Por conta de acidente que fez perecer seu maquinário, a Sociedade X celebrou um contrato com a Sociedade Y para a aquisição de novos equipamentos. No momento da celebração do negócio estipulou-se a entrega dos bens para o dia 12/05/2021. Ante a urgência da situação, as partes convencionaram, livremente, cláusula penal como piso de eventual indenização, de forma a reforçar a entrega dos bens na data aprazada. Contudo, por desorganização interna, a Sociedade Y entregou o maquinário no dia 19/05/2021. Considerando: o atraso no cumprimento da obrigação por parte da Sociedade Y; os prejuízos comprovadamente causados à Sociedade X, os quais incluíram a necessidade de recusar fornecimento ao seu maior cliente; e a existência de cláusula penal prevista no contrato, assinale a afirmativa correta.
- A)A Sociedade Y deve indenizar a Sociedade X pelo que efetivamente perdeu, cuja reparação deve ser acrescida do valor da cláusula penal.
Errada, porque não se soma automaticamente o valor da cláusula penal com a reparação integral; isso só ocorre se houver base contratual e ainda assim para complementar, não para duplicar a indenização.
- B)A Sociedade Y tem o dever de indenizar a Sociedade X pelo atraso, apenas em relação às perdas efetivamente comprovadas.
Errada, porque a cláusula penal não exclui necessariamente a reparação complementar quando o contrato previu que ela seria apenas piso e houver dano excedente comprovado.
- C)A Sociedade X faz jus a indenização referente a toda extensão do dano, limitada, de toda forma, ao valor da cláusula penal.
Errada, porque a cláusula penal não limita, neste caso, toda a indenização; ao contrário, ela funciona como mínimo, permitindo complemento se o prejuízo for maior.
- D)A Sociedade X poderá exigir reparação de perdas e danos, caso o valor da cláusula penal não seja suficiente.
Certa, porque, tendo sido a cláusula penal estipulada como piso, a Sociedade X pode exigir perdas e danos caso a multa não seja suficiente para cobrir o dano comprovado.
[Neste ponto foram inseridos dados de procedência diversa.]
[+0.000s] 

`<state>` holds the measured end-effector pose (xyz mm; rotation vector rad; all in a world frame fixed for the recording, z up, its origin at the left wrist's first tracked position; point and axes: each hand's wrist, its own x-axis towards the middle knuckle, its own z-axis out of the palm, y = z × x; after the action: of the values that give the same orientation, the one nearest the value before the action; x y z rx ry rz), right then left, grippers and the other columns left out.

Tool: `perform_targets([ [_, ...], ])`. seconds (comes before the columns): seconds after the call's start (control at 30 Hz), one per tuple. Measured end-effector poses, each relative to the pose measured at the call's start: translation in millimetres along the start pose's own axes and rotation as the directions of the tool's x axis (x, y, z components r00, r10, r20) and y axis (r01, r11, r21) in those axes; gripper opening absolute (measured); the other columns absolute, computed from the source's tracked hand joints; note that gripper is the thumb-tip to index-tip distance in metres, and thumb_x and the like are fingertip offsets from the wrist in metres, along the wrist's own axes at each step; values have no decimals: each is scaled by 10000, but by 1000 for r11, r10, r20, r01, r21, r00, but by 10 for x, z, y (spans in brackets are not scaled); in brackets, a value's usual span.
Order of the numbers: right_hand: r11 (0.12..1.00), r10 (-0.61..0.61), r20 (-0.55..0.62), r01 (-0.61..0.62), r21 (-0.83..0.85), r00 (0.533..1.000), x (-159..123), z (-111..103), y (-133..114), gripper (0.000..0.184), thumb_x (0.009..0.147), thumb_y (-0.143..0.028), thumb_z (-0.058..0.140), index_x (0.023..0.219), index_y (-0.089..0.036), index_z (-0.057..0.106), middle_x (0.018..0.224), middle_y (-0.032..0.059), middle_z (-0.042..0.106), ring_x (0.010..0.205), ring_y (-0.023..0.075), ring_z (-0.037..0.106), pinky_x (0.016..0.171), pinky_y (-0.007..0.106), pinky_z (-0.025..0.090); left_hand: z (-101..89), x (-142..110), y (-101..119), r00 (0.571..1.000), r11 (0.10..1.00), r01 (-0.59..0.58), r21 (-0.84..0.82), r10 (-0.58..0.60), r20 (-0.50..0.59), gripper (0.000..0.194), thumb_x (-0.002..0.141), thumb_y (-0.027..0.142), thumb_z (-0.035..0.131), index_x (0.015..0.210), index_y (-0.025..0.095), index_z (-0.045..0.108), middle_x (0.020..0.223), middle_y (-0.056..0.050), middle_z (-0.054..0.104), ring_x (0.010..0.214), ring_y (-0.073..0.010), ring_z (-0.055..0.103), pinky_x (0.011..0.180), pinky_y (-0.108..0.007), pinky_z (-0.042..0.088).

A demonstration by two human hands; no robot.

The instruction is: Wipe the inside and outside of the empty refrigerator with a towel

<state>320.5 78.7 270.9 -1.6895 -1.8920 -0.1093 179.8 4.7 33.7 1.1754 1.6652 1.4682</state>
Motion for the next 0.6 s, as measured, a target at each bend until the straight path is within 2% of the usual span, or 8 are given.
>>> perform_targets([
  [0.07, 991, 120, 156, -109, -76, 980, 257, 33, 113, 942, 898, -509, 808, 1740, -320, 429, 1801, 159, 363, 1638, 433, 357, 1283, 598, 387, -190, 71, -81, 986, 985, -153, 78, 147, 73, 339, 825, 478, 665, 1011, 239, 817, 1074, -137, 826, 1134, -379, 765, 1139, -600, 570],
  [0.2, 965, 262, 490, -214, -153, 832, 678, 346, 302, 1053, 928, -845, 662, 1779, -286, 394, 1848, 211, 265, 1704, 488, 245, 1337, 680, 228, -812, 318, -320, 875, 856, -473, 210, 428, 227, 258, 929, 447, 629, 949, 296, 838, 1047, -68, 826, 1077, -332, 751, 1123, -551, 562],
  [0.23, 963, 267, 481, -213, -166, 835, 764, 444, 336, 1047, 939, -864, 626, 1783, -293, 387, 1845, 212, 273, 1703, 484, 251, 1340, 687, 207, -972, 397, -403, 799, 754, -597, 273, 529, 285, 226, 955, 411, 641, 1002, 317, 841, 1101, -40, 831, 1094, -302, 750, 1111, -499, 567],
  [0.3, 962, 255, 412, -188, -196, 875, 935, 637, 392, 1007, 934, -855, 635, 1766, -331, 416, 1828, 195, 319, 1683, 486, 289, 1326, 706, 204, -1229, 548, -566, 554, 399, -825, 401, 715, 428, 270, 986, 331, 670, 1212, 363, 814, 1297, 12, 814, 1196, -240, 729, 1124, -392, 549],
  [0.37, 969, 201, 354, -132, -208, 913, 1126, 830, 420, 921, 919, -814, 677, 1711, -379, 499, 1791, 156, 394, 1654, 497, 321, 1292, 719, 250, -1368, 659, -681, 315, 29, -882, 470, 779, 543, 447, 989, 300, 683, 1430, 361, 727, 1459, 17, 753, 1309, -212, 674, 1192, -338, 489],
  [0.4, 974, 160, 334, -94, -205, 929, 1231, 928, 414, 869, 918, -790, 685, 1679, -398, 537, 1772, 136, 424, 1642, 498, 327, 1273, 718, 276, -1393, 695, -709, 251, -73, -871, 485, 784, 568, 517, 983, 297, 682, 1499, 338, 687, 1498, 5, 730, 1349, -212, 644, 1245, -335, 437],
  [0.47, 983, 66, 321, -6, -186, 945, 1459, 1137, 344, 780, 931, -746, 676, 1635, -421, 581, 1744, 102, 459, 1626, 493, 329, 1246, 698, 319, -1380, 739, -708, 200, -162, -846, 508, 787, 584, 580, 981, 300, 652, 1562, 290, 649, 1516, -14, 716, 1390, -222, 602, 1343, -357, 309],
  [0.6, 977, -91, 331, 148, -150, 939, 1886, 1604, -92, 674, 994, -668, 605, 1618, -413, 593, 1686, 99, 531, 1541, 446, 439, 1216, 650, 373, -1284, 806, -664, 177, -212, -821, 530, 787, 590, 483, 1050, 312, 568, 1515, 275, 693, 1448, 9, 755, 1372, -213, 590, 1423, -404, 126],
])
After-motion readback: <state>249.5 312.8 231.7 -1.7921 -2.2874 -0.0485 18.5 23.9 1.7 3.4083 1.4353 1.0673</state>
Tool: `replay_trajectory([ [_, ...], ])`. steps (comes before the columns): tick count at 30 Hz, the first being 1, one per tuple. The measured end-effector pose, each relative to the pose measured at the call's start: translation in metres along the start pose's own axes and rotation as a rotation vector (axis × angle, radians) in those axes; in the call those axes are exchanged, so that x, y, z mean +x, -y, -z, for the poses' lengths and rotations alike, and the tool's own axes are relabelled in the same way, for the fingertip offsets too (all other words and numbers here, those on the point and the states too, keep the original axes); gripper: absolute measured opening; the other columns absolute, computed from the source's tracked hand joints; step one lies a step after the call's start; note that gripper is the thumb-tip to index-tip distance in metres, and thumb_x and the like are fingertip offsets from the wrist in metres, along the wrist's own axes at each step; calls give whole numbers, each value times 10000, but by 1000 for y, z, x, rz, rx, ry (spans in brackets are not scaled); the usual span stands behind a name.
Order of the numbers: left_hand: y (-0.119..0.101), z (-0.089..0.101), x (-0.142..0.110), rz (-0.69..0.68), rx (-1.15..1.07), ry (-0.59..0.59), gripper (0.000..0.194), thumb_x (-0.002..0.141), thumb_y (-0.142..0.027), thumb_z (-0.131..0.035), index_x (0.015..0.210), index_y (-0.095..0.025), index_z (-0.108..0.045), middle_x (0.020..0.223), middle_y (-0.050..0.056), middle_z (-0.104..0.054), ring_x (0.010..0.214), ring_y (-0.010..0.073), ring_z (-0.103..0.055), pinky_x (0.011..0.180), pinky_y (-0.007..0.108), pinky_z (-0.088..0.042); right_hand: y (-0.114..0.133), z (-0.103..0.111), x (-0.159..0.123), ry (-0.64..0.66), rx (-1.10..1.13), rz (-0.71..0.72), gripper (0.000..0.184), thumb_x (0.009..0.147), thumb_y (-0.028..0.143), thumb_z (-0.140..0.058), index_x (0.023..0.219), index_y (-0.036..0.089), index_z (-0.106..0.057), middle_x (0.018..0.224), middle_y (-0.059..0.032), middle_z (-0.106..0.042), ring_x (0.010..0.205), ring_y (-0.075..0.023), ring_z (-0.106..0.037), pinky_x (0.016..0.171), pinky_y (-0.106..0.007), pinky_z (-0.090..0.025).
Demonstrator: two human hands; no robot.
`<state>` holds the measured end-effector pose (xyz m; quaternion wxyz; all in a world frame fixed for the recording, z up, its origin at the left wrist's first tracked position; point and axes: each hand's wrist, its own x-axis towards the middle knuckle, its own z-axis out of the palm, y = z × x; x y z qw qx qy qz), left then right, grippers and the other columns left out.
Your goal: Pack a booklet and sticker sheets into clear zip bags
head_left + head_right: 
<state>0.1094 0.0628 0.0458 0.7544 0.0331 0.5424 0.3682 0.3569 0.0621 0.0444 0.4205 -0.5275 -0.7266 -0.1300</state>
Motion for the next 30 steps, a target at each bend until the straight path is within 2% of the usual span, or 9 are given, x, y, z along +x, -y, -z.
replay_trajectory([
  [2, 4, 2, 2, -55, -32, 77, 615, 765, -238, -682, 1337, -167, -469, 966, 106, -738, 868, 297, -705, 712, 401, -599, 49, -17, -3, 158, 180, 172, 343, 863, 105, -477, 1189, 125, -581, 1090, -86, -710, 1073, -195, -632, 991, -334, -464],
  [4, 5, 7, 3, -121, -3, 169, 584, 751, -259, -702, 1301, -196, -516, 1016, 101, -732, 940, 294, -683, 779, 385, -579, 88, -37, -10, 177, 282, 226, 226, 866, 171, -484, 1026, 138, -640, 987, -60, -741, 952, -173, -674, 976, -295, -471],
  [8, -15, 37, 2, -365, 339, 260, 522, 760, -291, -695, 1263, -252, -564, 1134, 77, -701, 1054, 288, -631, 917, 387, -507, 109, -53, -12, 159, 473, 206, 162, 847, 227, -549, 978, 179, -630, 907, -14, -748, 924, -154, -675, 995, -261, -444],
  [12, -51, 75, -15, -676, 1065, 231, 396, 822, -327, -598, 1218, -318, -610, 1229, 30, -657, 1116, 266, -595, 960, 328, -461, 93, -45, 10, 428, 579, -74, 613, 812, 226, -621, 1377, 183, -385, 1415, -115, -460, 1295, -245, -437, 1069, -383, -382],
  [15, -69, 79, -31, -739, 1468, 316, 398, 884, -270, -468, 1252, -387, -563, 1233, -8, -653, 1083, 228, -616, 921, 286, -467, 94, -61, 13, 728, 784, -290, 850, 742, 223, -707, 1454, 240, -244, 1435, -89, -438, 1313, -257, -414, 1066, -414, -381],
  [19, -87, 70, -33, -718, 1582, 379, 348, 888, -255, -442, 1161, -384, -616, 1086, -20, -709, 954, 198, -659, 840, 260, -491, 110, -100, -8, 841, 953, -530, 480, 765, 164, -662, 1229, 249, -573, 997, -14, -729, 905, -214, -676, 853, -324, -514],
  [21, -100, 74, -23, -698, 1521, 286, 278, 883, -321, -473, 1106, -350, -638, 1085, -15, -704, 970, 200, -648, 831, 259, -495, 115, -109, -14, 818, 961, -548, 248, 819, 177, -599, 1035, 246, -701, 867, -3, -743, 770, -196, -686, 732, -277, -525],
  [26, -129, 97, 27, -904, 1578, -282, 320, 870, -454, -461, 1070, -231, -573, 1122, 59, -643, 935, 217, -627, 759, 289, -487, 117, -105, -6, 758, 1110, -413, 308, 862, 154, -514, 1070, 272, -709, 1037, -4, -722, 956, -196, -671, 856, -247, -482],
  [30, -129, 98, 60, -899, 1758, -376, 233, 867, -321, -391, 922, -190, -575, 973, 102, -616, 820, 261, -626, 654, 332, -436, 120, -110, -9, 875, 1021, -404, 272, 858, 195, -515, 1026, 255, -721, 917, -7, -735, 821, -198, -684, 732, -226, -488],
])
- E)Caso opte pela indenização integral das perdas e danos, a Sociedade X deverá renunciar a cláusula penal.
Errada, porque não há regra de renúncia à cláusula penal para buscar indenização integral; a cumulação ou complementação depende do que foi pactuado e da prova do prejuízo excedente.
Gabarito: D
A cláusula penal é aquela multa contratual que serve para pressionar o devedor a cumprir a obrigação e, ao mesmo tempo, já adiantar uma forma de indenização. Em regra, quando ela é prevista, o credor não precisa provar prejuízo para cobrá-la. Mas o ponto decisivo aqui é outro: as partes combinaram que ela seria um piso, ou seja, um valor mínimo de reparação. Nesse cenário, se o dano real for maior do que a cláusula penal, o credor pode pedir a diferença, desde que isso tenha sido convencionado e o prejuízo excedente seja comprovado. É exatamente a lógica do art. 416, parágrafo único, do Código Civil: a indenização suplementar só cabe se houver previsão contratual nesse sentido, e aí a cláusula penal não vira teto, vira apenas base mínima. Como a Sociedade X comprovou prejuízos concretos e a cláusula foi ajustada como piso, ela pode buscar perdas e danos se o valor da multa não bastar para recompor o dano total. Por isso, a alternativa D está correta: a cláusula penal não impede a reparação complementar quando o contrato admitiu essa ampliação. Em resumo: cláusula penal pode ser um atalho da indenização, mas, quando contratualmente tratada como piso, ela não fecha a conta se o prejuízo for maior. O Código Civil permite essa complementação, sem deixar o credor na mão com um dano maior e uma multa menor.